What this task involves:
Work out how many lines of the material below contain the word "list", then write that number alone.

Records for processing:
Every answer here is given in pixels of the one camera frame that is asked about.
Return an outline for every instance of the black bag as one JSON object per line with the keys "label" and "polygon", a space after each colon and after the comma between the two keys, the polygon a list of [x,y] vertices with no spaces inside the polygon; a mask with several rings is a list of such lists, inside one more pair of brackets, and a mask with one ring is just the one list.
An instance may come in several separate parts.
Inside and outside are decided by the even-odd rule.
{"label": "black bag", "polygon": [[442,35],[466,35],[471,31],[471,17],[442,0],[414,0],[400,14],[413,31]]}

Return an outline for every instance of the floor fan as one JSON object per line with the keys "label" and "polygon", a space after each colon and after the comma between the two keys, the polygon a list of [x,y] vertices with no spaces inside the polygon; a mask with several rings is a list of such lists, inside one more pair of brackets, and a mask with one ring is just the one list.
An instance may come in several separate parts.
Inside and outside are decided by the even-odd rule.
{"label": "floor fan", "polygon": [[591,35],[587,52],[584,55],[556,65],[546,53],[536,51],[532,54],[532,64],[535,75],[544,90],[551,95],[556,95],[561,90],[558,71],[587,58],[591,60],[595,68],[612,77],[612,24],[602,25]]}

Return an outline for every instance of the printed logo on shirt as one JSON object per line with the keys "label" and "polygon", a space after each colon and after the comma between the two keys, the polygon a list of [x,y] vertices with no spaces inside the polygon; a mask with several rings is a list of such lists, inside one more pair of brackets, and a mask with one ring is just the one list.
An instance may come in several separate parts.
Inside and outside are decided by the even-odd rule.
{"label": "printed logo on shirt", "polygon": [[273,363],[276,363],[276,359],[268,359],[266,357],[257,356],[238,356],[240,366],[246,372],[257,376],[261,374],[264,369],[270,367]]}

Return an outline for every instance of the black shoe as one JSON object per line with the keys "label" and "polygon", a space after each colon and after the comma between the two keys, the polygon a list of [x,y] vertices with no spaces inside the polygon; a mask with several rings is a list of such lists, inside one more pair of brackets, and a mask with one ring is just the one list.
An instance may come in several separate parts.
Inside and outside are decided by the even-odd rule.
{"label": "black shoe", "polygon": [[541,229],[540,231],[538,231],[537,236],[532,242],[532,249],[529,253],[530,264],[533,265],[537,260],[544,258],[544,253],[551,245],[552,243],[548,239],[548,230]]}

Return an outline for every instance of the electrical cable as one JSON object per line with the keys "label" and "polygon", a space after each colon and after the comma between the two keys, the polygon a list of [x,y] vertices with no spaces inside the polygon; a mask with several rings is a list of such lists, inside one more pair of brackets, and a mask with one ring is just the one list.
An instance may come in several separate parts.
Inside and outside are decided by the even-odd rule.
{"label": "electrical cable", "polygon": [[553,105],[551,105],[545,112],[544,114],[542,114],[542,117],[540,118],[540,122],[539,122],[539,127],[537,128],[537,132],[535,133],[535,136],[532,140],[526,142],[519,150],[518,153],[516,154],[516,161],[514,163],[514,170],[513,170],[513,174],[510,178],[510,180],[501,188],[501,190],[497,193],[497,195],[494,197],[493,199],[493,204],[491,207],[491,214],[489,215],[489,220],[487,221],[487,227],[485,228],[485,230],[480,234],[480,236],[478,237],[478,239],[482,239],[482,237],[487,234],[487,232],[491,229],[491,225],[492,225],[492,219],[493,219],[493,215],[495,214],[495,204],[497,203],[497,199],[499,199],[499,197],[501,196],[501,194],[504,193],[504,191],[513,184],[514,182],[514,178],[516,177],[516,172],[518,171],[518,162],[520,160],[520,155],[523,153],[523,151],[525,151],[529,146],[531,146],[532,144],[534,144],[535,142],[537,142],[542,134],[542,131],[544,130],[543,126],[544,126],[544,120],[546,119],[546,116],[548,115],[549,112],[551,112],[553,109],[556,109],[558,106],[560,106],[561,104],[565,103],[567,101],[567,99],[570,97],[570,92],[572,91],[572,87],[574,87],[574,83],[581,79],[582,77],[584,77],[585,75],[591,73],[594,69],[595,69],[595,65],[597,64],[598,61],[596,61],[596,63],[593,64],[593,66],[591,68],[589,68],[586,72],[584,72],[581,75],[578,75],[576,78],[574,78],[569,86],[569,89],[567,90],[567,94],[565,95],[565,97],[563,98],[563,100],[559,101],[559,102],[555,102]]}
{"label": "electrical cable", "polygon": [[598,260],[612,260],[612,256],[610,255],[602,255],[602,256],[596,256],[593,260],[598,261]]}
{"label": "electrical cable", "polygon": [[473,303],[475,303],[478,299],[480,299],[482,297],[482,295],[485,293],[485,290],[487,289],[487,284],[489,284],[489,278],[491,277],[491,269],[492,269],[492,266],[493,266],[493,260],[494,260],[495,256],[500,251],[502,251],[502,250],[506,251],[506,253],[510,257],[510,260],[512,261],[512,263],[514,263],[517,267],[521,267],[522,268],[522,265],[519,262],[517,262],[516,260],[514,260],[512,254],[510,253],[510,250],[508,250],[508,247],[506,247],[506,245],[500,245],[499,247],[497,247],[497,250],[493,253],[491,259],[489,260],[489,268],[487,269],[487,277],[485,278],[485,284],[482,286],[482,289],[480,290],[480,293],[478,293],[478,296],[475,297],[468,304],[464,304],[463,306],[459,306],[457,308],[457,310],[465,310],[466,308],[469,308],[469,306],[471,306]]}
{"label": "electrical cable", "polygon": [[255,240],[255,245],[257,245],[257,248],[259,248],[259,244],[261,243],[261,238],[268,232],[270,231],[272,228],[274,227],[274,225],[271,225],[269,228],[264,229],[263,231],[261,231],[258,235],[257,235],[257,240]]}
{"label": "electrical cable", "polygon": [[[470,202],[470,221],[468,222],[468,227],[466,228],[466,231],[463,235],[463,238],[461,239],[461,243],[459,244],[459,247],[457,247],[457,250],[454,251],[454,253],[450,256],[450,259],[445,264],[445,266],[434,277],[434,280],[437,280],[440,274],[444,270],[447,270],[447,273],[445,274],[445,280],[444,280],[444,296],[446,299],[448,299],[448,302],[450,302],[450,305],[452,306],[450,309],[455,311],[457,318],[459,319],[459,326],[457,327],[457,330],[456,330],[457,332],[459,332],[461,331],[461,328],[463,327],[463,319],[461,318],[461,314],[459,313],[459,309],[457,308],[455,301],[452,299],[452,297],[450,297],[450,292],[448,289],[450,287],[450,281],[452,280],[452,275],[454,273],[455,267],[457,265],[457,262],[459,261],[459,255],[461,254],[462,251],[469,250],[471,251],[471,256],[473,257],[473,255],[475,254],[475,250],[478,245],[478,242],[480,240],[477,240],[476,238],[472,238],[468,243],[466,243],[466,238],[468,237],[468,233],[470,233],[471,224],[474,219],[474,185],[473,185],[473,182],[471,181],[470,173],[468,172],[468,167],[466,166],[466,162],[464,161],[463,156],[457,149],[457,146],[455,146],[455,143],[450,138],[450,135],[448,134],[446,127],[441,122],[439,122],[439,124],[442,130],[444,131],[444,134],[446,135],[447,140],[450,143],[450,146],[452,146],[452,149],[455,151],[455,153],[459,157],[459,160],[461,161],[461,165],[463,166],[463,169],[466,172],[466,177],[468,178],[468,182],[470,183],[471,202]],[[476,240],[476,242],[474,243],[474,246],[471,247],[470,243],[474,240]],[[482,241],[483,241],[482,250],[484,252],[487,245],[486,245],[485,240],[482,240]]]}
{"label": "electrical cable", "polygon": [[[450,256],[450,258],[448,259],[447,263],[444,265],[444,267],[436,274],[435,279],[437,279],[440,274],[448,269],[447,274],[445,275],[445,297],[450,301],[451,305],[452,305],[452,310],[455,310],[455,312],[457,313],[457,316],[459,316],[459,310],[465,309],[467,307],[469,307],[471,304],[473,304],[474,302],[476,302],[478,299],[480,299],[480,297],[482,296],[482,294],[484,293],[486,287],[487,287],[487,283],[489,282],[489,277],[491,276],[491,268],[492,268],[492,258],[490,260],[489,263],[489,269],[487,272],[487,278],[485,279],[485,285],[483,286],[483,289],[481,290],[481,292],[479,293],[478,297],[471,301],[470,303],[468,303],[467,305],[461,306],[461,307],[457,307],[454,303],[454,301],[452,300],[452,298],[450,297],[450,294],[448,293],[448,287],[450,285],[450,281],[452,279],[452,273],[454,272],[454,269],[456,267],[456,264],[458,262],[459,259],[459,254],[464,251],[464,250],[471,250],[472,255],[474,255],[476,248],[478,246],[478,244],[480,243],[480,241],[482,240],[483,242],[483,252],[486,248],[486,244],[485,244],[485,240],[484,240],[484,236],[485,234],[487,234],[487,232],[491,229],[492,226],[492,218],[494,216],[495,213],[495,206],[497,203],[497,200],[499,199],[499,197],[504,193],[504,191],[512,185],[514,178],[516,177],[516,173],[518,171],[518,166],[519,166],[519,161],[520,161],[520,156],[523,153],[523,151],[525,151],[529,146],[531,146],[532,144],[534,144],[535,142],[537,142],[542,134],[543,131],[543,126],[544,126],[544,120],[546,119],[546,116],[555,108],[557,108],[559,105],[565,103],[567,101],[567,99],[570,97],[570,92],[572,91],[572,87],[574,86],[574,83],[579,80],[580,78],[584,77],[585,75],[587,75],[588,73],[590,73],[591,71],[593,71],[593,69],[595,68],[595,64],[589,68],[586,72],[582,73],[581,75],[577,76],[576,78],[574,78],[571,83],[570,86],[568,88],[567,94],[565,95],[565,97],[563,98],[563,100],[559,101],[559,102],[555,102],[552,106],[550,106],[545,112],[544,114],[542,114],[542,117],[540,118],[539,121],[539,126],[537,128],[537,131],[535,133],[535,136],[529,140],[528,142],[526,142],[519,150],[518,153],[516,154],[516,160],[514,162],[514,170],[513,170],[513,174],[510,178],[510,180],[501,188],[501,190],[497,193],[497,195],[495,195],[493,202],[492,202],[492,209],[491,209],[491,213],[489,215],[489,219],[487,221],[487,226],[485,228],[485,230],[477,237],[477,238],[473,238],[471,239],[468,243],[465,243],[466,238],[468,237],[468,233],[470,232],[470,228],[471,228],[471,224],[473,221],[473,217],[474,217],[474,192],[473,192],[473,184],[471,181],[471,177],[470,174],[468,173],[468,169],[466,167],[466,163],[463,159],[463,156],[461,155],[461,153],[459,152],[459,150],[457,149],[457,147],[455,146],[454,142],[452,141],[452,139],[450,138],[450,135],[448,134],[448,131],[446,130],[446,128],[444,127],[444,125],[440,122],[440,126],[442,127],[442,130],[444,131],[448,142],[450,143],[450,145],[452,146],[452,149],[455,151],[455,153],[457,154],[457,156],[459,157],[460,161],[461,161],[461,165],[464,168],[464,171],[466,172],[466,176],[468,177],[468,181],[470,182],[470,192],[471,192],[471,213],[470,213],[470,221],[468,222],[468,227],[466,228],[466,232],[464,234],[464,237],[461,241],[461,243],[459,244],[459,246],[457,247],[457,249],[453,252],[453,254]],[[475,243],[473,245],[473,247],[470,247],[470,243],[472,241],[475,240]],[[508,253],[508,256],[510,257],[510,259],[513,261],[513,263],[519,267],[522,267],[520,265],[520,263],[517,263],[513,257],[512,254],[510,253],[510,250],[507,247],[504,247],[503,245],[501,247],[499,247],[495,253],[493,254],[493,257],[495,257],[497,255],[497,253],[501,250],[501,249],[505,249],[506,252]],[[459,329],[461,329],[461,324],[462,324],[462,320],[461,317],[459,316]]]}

Task output:
5